*DATA SECTION*.

####################

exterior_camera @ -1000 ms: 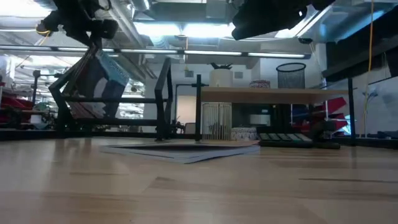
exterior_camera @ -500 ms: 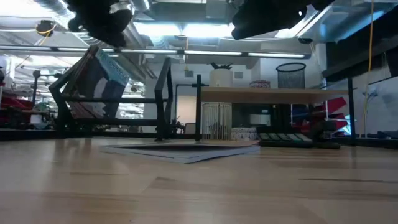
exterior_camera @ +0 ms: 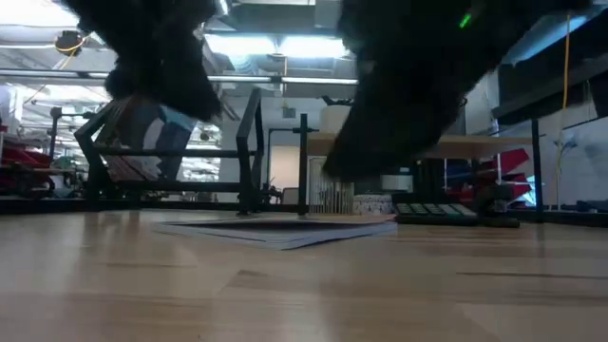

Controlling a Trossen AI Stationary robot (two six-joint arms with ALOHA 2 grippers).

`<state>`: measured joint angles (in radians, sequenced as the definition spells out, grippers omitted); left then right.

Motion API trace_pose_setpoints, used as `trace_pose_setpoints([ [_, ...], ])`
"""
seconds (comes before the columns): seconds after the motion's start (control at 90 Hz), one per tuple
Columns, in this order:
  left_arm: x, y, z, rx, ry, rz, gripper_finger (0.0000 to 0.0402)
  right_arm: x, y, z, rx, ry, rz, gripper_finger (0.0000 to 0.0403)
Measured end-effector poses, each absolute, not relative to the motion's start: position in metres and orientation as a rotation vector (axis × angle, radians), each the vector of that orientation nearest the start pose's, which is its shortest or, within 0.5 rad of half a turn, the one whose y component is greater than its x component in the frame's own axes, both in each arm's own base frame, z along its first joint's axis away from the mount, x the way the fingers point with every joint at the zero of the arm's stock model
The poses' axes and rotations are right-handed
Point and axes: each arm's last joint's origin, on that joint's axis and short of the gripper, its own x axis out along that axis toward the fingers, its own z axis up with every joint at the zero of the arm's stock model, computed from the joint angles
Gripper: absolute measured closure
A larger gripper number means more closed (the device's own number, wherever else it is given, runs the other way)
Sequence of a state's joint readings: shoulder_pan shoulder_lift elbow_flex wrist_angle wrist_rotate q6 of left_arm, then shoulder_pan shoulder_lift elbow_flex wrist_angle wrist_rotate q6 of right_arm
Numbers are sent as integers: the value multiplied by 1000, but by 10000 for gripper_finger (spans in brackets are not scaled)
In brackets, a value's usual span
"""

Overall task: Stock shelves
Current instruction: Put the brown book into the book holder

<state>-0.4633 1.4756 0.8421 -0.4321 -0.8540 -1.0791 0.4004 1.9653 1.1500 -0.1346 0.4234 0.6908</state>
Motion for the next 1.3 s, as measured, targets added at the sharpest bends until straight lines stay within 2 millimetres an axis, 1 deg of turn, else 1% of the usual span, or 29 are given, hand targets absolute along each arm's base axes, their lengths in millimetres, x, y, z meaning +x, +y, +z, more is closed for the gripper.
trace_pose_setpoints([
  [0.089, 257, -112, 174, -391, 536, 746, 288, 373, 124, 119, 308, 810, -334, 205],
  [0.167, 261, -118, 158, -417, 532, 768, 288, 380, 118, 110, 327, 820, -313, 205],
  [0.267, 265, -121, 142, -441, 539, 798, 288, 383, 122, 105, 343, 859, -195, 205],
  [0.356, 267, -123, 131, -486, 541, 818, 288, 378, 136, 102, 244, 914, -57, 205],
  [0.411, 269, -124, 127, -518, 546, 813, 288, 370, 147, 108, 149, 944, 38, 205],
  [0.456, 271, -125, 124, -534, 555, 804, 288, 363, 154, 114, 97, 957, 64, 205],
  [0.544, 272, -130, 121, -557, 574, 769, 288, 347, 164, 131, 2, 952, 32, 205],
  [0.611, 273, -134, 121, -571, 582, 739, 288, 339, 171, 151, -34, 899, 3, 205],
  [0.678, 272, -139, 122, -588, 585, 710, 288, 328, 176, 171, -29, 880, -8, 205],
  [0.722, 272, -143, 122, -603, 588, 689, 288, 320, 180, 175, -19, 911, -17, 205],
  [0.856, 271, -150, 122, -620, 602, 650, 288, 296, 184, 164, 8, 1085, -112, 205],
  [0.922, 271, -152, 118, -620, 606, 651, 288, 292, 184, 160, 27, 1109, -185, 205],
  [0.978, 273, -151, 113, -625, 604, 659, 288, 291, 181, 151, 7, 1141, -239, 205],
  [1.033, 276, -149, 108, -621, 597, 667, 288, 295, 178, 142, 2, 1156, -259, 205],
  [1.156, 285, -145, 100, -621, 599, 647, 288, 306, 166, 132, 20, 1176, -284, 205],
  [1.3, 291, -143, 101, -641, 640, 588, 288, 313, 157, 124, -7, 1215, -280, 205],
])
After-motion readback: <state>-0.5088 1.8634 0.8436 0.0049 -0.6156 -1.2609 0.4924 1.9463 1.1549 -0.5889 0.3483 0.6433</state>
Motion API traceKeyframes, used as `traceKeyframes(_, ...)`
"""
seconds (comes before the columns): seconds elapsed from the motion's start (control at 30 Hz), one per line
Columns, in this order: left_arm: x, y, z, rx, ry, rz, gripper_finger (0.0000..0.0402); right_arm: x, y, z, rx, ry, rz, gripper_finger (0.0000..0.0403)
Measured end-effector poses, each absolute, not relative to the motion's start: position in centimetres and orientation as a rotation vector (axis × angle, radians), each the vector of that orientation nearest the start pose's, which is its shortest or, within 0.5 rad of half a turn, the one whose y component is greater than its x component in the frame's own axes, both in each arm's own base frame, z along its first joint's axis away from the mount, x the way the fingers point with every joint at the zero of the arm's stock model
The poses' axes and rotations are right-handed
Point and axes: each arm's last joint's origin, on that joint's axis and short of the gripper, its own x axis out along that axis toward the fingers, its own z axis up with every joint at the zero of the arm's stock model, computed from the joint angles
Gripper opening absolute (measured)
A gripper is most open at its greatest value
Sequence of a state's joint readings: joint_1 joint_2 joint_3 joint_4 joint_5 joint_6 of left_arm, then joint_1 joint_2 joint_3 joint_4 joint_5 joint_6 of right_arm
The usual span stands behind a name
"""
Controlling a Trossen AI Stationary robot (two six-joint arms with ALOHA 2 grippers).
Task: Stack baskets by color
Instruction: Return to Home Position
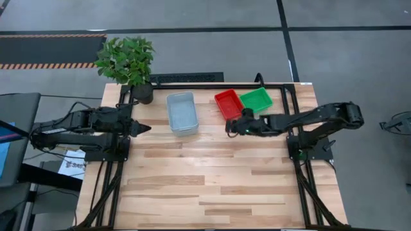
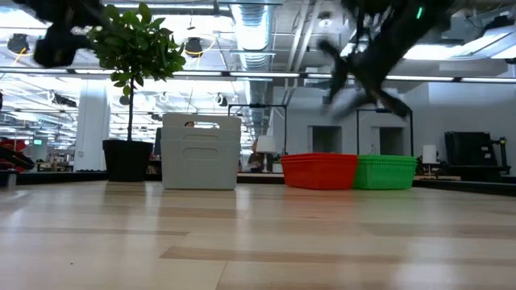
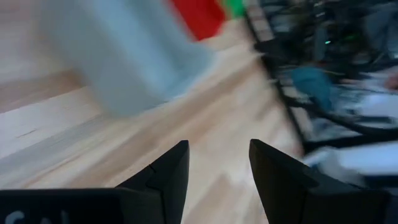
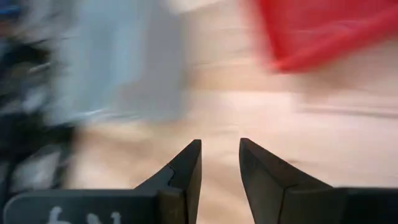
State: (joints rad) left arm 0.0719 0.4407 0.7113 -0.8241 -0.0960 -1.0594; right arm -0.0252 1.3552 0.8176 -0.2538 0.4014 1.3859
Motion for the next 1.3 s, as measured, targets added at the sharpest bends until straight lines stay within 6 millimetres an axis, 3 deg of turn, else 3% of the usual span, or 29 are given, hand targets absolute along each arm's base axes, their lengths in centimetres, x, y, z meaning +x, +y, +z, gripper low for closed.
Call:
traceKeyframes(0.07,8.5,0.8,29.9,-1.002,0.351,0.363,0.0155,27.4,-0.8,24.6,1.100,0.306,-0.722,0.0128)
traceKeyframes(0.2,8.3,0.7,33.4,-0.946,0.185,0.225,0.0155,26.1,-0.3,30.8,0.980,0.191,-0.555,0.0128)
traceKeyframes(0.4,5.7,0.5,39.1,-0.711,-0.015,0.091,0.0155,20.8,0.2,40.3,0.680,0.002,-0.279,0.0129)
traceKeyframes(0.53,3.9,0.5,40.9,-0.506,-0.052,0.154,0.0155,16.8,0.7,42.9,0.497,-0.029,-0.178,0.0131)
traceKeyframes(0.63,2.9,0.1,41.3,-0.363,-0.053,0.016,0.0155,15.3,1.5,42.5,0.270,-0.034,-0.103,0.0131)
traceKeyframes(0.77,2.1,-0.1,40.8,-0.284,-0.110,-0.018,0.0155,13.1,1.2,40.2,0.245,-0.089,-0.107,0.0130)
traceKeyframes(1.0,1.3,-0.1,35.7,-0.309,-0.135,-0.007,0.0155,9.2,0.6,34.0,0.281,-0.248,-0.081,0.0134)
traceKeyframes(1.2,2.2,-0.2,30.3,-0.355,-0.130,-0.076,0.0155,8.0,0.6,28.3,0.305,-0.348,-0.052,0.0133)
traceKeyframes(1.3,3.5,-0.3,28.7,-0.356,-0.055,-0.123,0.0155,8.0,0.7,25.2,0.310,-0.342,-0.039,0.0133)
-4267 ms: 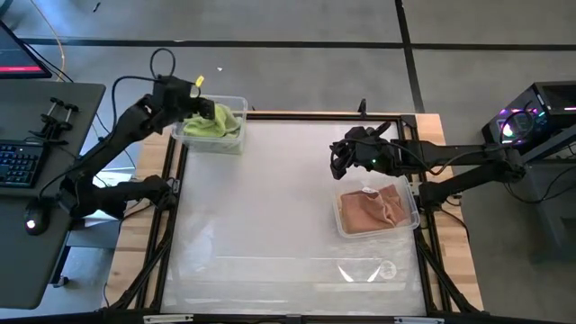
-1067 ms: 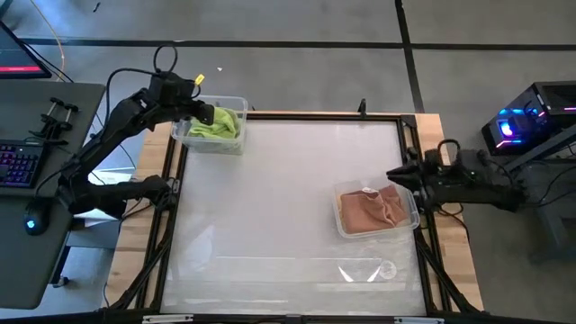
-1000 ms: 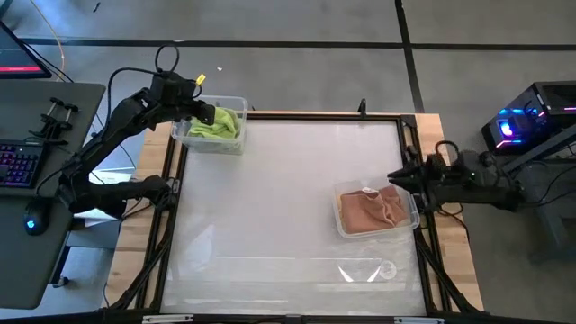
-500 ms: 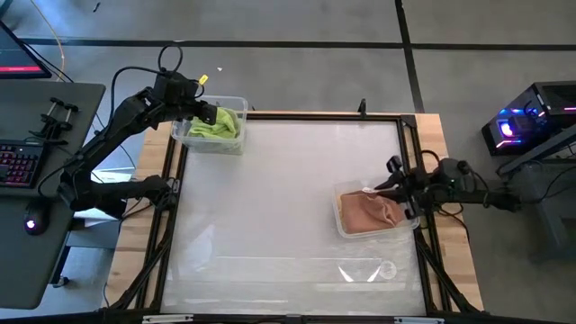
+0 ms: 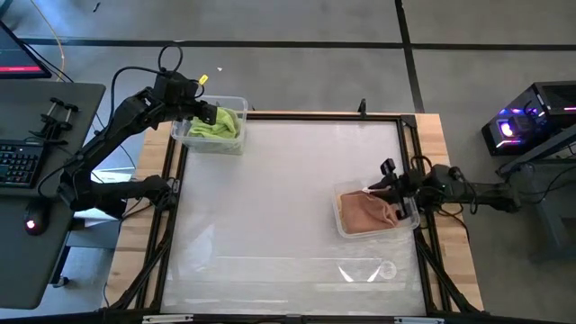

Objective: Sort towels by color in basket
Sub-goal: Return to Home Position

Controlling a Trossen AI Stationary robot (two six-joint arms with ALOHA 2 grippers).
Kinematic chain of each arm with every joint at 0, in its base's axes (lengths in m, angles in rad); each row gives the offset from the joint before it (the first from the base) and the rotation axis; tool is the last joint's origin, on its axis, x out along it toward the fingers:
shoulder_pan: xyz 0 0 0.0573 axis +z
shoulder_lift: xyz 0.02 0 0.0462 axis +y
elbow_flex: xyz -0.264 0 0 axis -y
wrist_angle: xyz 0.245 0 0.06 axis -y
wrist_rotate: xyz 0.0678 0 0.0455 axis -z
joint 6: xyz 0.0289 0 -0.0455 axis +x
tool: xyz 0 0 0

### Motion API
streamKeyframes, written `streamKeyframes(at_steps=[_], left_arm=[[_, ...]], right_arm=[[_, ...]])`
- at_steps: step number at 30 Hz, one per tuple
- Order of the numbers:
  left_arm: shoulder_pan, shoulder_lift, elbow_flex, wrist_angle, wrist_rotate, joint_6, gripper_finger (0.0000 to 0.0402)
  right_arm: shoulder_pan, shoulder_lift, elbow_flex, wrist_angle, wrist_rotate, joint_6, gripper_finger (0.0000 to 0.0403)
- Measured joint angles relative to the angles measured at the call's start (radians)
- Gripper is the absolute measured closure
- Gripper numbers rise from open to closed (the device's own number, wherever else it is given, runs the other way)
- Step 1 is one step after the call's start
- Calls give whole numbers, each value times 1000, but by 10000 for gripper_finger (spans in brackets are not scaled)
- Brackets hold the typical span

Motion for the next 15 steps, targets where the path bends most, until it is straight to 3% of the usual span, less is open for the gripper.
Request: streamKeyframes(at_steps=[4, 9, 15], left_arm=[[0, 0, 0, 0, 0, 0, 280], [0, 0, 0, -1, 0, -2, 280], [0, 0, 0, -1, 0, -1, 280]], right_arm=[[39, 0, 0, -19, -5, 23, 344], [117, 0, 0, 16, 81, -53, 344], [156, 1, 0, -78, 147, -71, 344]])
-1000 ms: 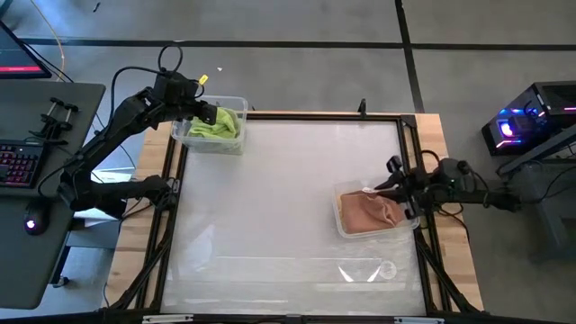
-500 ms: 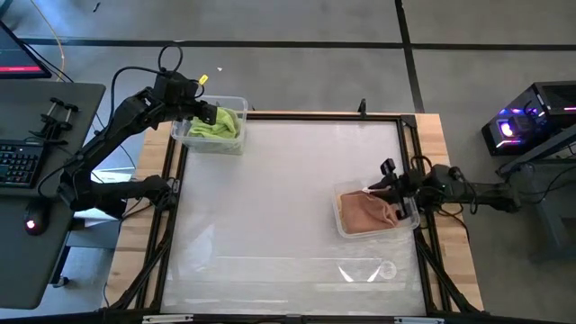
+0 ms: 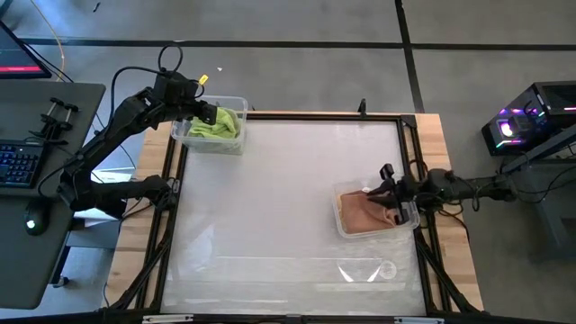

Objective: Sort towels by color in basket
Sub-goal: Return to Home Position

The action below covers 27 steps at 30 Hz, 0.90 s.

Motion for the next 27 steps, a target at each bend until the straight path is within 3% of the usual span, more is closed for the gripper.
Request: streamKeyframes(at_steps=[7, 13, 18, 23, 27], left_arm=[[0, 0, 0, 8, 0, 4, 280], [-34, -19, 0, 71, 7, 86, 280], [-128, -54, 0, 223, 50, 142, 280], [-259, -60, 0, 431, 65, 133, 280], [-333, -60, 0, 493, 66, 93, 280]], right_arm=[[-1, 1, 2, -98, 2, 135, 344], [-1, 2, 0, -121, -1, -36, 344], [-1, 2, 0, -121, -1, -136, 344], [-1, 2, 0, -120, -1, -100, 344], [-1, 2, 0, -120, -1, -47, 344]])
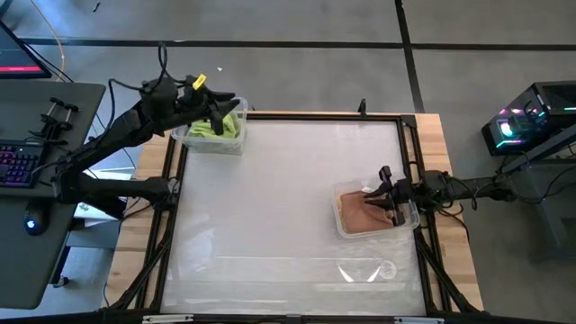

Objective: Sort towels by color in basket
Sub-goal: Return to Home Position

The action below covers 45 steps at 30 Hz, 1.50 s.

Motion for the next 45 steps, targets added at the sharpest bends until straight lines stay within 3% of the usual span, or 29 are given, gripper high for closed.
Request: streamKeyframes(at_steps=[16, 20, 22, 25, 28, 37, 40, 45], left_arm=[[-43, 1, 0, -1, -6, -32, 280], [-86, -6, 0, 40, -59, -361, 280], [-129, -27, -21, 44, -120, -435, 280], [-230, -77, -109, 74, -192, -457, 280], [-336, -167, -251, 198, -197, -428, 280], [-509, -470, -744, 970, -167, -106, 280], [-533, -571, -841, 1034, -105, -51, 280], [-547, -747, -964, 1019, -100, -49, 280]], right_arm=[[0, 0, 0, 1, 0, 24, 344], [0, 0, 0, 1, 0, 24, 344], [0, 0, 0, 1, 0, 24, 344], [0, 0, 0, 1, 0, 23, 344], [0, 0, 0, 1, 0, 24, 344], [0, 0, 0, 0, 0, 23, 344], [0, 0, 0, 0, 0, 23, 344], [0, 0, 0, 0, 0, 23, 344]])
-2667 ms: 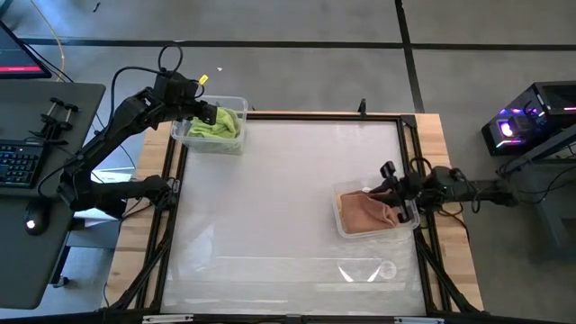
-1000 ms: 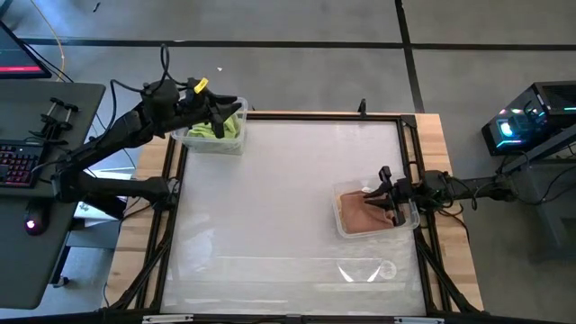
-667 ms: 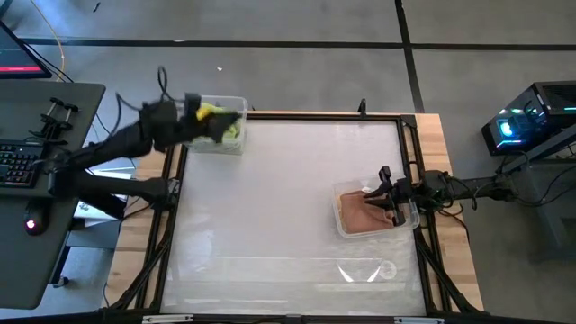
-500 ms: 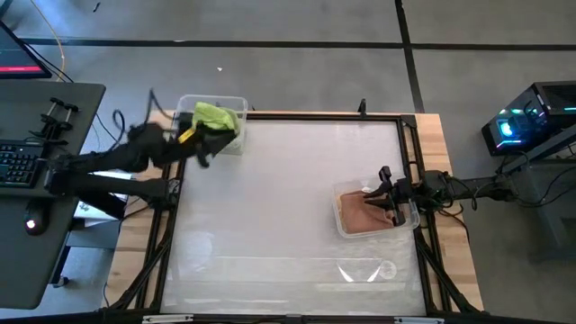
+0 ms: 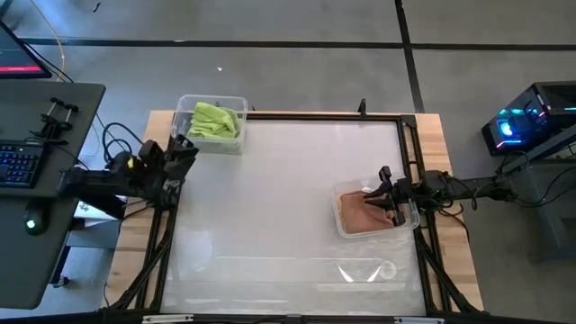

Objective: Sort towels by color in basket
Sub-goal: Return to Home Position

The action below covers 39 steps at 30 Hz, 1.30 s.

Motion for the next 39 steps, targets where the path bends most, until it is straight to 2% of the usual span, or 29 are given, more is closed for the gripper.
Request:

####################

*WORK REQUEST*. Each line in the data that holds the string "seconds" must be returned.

*ANSWER SECTION*.
seconds (comes before the columns): seconds after the motion's start (control at 90 Hz), one per tuple
seconds (comes before the columns): seconds elapsed from the motion's start (control at 30 Hz), one per line

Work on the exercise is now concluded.